A group of House Republicans requested documents from Major League Baseball (MLB) Commissioner Robert D. Manfred related to the league’s decision to move its All-Star game out of Georgia due to the state’s new election integrity law.
In a Thursday letter, Reps. Jim Jordan (R-Ohio), James Comer (R-Ky.), and Jody Hice (R-Ga.) asked Manfred to provide all documents and communications referring or relating to the relocation of the All-Star game from Jan. 1 to the present, as well as documents that examine election laws in Georgia, Colorado, New York, China, and Cuba.
They also requested documents and communication between employees, contractors, or representatives of MLB and employees or representatives of civil rights or voting rights organizations.
Their letter comes after Manfred announced on April 2 that the baseball league would be moving its annual All-Star game out of Georgia.
“Over the last week, we have engaged in thoughtful conversations with Clubs, former and current players, the Players Association, and The Players Alliance, among others, to listen to their views. I have decided that the best way to demonstrate our values as a sport is by relocating this year’s All-Star Game and MLB Draft,” Manfred said in a statement, citing Georgia’s recently passed election integrity law.
He went on to say that the MLB “fundamentally supports voting rights for all Americans and opposes restrictions to the ballot box.”

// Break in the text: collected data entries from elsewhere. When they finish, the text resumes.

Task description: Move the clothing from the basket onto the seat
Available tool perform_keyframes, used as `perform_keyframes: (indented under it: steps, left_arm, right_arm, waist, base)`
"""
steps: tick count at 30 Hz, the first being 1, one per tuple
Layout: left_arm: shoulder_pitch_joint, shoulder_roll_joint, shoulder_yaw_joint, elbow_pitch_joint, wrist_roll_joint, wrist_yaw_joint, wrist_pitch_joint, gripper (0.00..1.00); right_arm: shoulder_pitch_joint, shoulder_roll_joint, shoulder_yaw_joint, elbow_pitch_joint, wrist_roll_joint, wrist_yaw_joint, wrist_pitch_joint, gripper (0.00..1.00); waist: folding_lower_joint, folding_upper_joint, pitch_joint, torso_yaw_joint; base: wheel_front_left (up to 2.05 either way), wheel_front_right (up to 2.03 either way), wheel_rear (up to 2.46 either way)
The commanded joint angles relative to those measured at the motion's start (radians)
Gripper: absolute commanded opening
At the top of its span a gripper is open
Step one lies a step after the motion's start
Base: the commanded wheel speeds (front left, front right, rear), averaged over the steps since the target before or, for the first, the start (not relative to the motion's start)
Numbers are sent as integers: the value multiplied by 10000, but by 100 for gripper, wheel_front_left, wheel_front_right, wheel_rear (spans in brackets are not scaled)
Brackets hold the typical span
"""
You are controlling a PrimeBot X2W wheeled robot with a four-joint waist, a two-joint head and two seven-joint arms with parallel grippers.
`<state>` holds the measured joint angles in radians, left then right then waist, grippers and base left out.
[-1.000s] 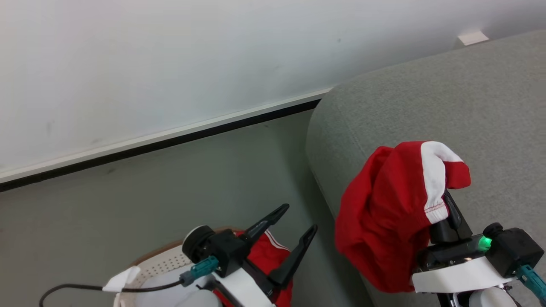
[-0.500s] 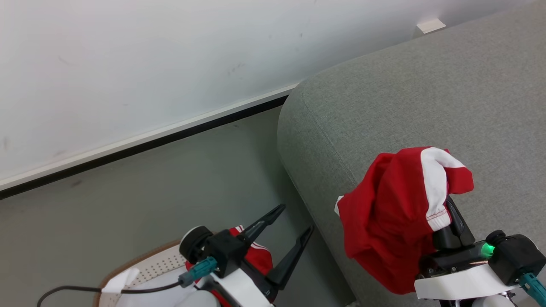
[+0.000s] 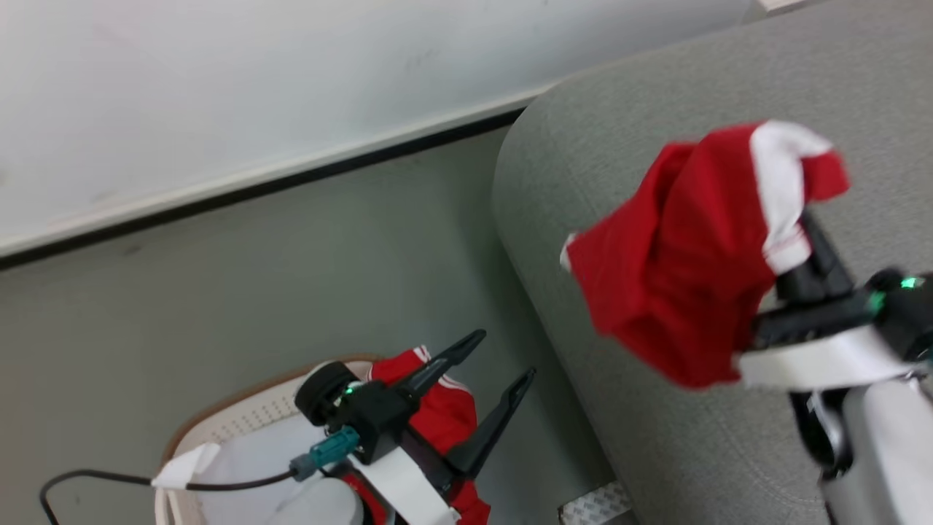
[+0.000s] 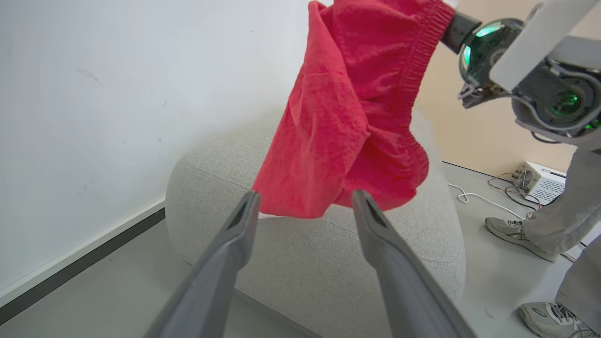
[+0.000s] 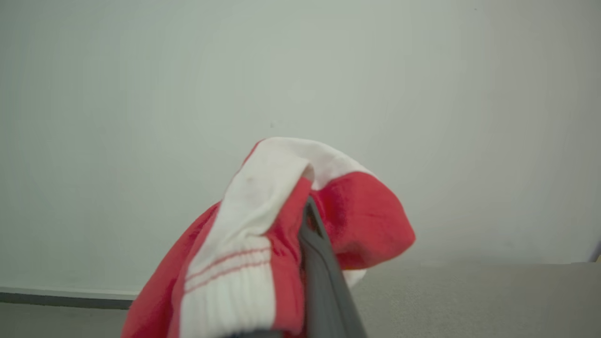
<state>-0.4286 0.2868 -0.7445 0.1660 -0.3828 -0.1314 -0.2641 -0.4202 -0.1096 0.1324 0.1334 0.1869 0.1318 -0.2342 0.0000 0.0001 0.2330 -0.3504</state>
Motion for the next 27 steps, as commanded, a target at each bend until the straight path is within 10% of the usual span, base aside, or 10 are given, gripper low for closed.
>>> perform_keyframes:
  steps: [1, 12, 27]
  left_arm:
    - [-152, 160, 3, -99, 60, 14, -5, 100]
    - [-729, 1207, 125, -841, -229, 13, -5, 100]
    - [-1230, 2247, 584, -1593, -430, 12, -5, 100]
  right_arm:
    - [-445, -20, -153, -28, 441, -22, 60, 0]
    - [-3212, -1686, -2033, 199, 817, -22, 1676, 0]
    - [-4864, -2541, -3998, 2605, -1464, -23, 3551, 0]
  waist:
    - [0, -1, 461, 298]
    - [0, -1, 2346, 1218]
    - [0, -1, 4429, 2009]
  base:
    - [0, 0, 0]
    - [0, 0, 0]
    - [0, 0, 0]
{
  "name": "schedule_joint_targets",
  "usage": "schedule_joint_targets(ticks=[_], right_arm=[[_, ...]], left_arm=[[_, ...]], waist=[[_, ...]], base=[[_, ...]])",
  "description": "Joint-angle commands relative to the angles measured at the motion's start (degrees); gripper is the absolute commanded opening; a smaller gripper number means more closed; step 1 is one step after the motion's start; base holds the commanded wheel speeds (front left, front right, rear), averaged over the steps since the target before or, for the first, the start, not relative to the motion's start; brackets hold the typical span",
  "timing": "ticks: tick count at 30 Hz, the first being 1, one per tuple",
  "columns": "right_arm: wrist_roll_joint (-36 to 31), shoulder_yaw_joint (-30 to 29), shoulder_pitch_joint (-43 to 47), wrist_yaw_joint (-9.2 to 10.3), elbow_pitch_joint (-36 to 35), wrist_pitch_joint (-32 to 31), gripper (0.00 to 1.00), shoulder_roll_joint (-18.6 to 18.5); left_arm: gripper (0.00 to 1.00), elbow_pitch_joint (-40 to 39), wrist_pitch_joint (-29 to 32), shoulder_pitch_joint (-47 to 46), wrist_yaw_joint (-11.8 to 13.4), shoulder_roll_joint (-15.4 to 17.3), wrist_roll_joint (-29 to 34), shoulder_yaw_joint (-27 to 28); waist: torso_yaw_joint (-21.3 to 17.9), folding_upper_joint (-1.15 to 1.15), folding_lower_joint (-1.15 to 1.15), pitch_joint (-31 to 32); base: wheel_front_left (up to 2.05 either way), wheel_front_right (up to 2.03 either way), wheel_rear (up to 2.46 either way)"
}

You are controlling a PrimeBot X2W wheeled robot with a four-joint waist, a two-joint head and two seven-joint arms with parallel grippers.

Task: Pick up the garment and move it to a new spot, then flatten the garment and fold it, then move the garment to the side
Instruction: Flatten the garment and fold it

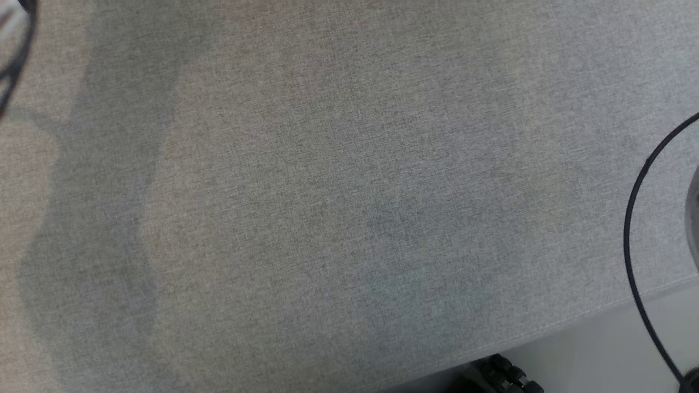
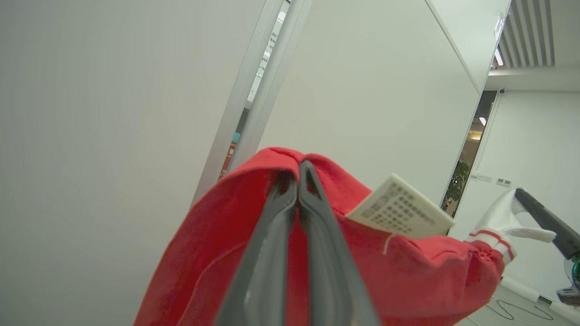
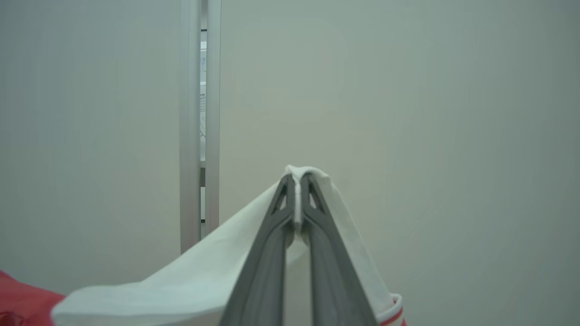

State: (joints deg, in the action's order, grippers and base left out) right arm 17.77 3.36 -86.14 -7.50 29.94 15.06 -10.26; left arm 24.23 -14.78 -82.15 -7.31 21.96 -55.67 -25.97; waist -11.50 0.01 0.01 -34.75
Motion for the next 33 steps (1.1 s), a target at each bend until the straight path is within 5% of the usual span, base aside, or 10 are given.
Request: schedule_joint_targets(ticks=[1, 7, 15, 21, 33], right_arm=[[0.8, 1.5, 2.3, 0.02, 1.7, 0.0, 0.0, -0.3], [8.1, 11.2, 13.1, 0.03, 8.9, -7.2, 0.0, -0.6], [20.8, 17.0, 31.9, 0.03, 4.1, -23.8, 0.0, -6.3], [22.4, 13.4, 45.5, 0.02, -2.8, -32.0, 0.0, -11.2], [14.7, -1.8, 67.7, 0.04, -20.7, -52.4, 0.0, -10.0]], left_arm=[[0.0, 1.0, -0.3, 3.6, -0.2, 1.1, 0.3, -1.6], [0.0, 5.9, 1.0, 15.1, -0.2, 3.0, -2.6, -12.6], [0.0, 6.7, 3.0, 28.9, -0.2, 5.5, -11.3, -20.6], [0.0, 6.6, 3.5, 38.7, -0.2, 7.2, -15.7, -23.6], [0.0, 2.7, 4.4, 52.0, 1.1, 8.9, -20.9, -25.7]], waist=[[0.3, -0.01, -0.01, -0.2], [1.0, -0.01, -0.01, 1.5], [2.5, -0.01, -0.01, 8.7], [3.6, -0.01, -0.01, 15.1], [6.1, -0.01, -0.01, 23.3]], base=[[0.0, 0.0, 0.0], [0.0, 0.0, 0.0], [0.0, 0.0, 0.0], [0.0, 0.0, 0.0], [0.0, 0.0, 0.0]])
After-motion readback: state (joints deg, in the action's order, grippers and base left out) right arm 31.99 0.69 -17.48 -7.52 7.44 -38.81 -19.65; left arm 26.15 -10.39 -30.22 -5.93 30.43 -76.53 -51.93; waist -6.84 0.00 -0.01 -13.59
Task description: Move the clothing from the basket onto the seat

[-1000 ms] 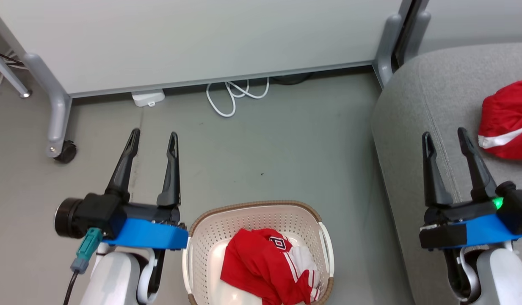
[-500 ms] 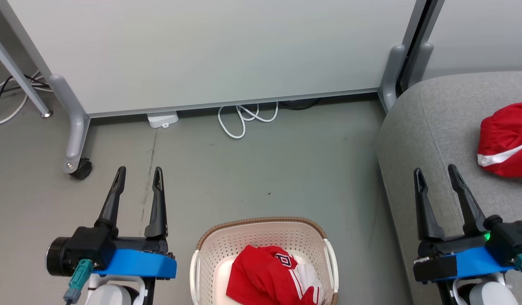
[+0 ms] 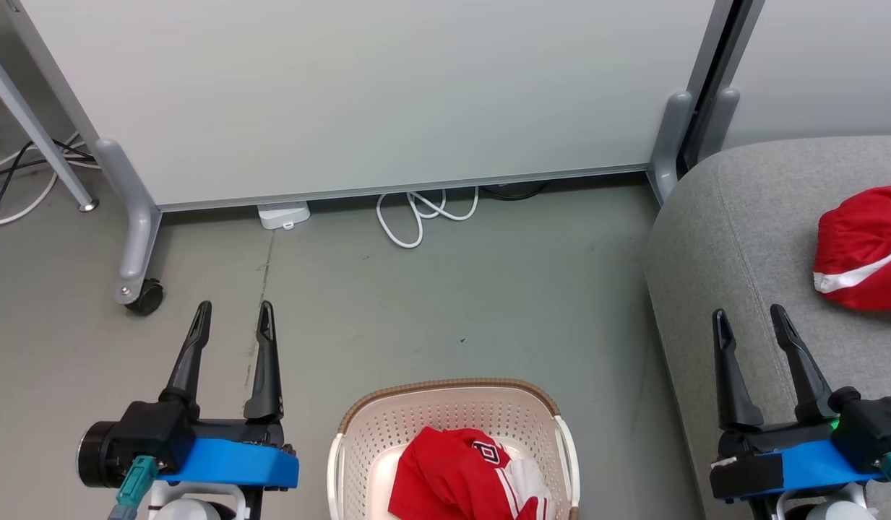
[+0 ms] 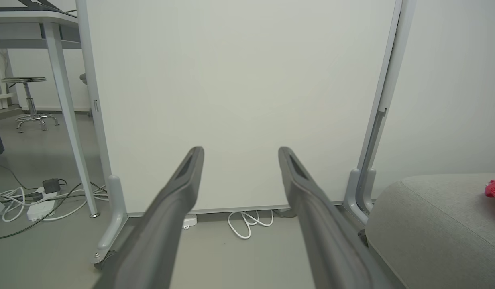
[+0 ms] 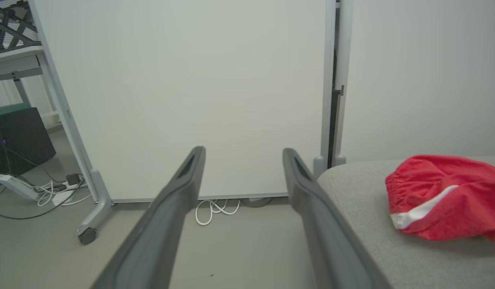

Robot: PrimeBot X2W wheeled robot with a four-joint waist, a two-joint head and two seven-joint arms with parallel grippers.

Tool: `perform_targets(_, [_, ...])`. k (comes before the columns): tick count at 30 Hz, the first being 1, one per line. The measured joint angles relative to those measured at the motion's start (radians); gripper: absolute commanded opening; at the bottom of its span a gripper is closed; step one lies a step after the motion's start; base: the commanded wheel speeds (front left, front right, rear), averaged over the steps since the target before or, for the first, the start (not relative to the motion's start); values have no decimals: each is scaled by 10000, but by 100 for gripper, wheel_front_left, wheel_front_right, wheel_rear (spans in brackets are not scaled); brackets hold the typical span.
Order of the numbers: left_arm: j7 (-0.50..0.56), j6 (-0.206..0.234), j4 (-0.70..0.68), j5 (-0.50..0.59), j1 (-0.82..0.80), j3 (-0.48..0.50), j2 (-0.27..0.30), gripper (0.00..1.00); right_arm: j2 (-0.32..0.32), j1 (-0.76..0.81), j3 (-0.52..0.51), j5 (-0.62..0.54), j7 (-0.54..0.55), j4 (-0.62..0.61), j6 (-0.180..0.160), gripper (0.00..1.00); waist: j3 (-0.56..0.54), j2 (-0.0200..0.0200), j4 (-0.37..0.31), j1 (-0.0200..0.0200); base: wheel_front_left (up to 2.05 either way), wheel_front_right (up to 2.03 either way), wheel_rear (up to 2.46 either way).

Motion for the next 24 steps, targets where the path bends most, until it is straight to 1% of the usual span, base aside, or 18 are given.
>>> perform_targets(24, [0, -54, 125, 69, 64, 71, -46, 100, 33, 34, 27, 71, 0, 161, 0, 100, -182, 0, -112, 0, 0, 0, 0])
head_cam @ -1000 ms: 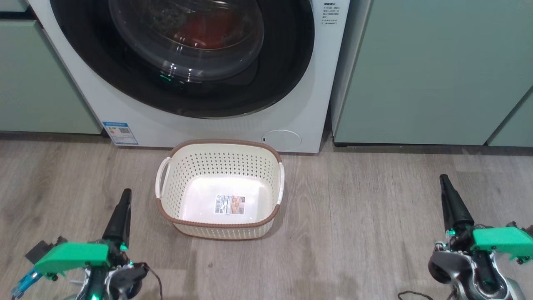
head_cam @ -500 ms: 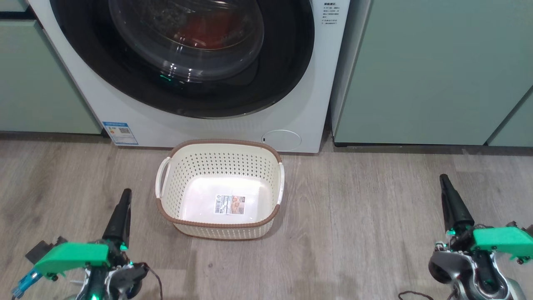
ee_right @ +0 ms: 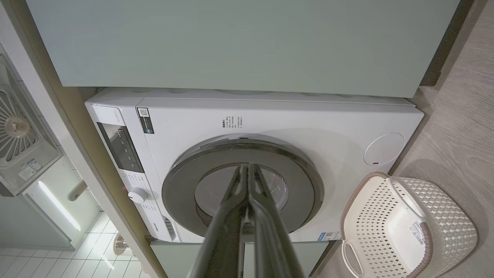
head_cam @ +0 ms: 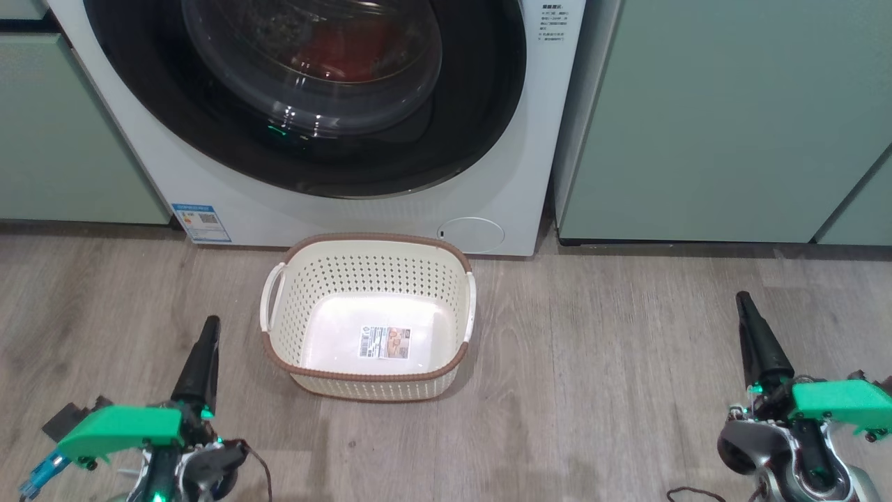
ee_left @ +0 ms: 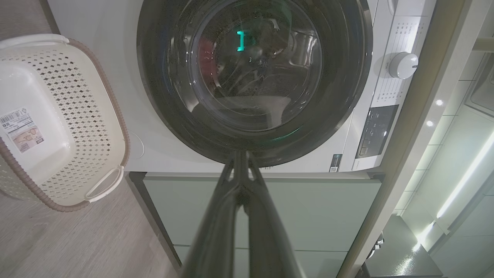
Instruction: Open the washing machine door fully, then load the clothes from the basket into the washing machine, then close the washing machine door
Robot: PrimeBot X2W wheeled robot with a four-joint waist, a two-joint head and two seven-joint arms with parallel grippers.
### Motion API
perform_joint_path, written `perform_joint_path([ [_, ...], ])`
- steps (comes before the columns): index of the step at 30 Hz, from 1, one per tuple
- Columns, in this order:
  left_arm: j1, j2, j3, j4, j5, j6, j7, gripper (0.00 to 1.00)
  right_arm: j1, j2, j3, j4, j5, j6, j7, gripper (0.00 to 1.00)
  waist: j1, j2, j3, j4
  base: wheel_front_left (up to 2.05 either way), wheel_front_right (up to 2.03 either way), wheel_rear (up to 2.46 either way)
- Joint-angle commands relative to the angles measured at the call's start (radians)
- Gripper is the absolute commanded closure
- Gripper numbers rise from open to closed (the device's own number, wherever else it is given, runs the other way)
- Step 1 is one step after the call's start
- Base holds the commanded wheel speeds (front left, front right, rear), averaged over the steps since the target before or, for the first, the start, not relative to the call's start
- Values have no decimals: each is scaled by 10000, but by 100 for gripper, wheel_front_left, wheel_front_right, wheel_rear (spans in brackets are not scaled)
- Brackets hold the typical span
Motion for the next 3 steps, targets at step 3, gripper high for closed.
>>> perform_joint_path([
  [3, -490, 67, 376, -295, -10, -92, 68, 100, -496, -92, 175, -321, -33, 0, 74, 100, 0, -1, 0, 0, 0, 0, 0],
])
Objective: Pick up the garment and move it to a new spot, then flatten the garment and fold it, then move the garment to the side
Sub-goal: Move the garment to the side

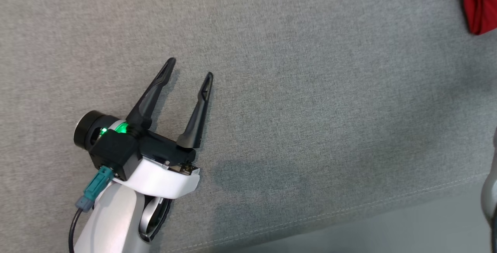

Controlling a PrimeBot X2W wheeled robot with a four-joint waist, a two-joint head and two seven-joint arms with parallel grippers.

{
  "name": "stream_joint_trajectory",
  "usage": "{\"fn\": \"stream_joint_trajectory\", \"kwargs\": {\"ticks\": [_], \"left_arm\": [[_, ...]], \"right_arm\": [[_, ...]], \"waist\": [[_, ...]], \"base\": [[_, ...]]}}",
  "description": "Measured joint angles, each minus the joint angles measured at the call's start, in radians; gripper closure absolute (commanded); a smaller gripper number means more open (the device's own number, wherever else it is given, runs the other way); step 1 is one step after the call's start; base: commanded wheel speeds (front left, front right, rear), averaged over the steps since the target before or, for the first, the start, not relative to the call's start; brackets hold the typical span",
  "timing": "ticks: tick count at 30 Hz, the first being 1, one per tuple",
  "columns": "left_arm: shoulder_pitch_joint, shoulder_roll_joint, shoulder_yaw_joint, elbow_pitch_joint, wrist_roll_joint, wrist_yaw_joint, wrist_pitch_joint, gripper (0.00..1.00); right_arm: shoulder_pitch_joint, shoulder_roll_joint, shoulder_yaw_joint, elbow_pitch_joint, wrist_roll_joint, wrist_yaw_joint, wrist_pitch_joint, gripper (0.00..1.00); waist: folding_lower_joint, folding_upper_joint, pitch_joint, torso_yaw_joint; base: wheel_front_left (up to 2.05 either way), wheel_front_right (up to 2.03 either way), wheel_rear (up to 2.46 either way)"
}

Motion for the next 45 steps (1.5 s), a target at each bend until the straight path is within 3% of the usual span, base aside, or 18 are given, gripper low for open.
{"fn": "stream_joint_trajectory", "kwargs": {"ticks": [7, 11, 17, 23, 30, 39, 45], "left_arm": [[0.046, -0.051, 0.064, 0.043, -0.021, 0.051, 0.0, 0.0], [0.104, -0.079, 0.113, 0.079, -0.048, 0.09, 0.0, 0.0], [0.17, -0.086, 0.151, 0.115, -0.066, 0.102, 0.003, 0.0], [0.221, -0.089, 0.178, 0.117, -0.065, 0.111, 0.004, 0.0], [0.298, -0.089, 0.184, 0.109, -0.066, 0.112, 0.004, 0.0], [0.349, -0.089, 0.175, 0.127, -0.028, 0.111, 0.004, 0.0], [0.381, -0.089, 0.147, 0.135, 0.004, 0.112, 0.004, 0.0]], "right_arm": [[0.157, 0.012, 0.265, -0.024, 0.138, 0.0, 0.0, 0.0], [0.294, 0.012, 0.509, -0.05, 0.288, 0.0, 0.0, 0.0], [0.481, 0.009, 0.793, -0.207, 0.415, 0.0, 0.0, 0.0], [0.649, -0.01, 0.981, -0.352, 0.543, 0.0, 0.0, 0.0], [0.835, -0.04, 1.085, -0.499, 0.577, 0.0, 0.0, 0.0], [1.073, -0.017, 1.121, -0.7, 0.618, 0.0, 0.0, 0.0], [1.21, -0.007, 1.104, -0.758, 0.602, 0.0, 0.0, 0.0]], "waist": [[0.0, 0.0, -0.12, 0.029], [0.0, 0.0, -0.218, 0.062], [0.0, 0.0, -0.33, 0.111], [0.0, 0.0, -0.433, 0.16], [0.0, 0.0, -0.542, 0.205], [0.0, 0.0, -0.625, 0.244], [0.0, 0.0, -0.648, 0.238]], "base": [[0.0, 0.0, 0.0], [0.0, 0.0, 0.0], [0.0, 0.0, 0.0], [0.0, 0.0, 0.0], [0.0, 0.0, 0.0], [0.0, 0.0, 0.0], [0.0, 0.0, 0.0]]}}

The election reform laws, recently signed into law by Gov. Brian Kemp, would require photo ID for absentee voting, mandatory dropbox security, and mandatory early voting dates, among other measures. It also shortens the election cycle to four weeks from nine and requires a minimum of one week of early voting before Election Day. People who wish to vote absentee are faced with new requirements as well.
The lawmakers said MLB’s decision, which the lawmakers said is based on an “incorrect and partisan understanding” of Georgia’s election law, is an “attempt to use its immense market power and resources to influence the official actions of the elected representatives of Georgia.”
MLB has until 5:00 p.m. on May 6 to produce the documents.
The lawmakers said MLB’s decision to move the annual game from Atlanta to Denver will harm Atlanta’s local economy. They also claimed MLB is inappropriately using the special antitrust exemption that the league enjoys.
“By relocating the 2021 All-Star Fame—and the corresponding economic activity away from Atlanta as punishment for Georgia’s election integrity legislation—MLB is inappropriately leveraging its monopolistic power to impose its will on the citizens of Georgia. ”
The Epoch Times reached out to MLB for comment.
“MLB’s decision to insert itself in Georgia’s election laws was based on inaccurate and politicized information. Although Democrats and some woke corporate elites like to claim that the new Georgia law constitutes ‘Jim Crow 2.0’ and ‘voter suppression,’ these claims are false and unfounded,” they wrote.
“In fact, the law enhances access to voting and many of the new provisions ‘are popular even among Black voters.’ An Atlanta Journal-Constitution poll found that 74 percent of Georgians support voter ID requirements, including 63 percent of African American respondents.”
The lawmakers questioned MLB’s decision to move the game to Colorado, which they say has more restrictive election laws than Georgia or New York, where no-excuse absentee voting is not permitted.
They also criticized MLB’s decision as “unabashedly hypocritical,” since the baseball league has close partnerships with Chinese and Cuban regimes, which suppress free elections.
“In 2017, MLB announced a ten-year partnership with a Chinese state-owned enterprise to grow baseball in the People’s Republic of China. A senior MLB official noted that the league was “honored to team up with one of China’s more forward-thinking, innovative and successful companies. Likewise, MLB has worked closely with Cuba for years to maintain a pipeline of players from Cuba into MLB,” they wrote.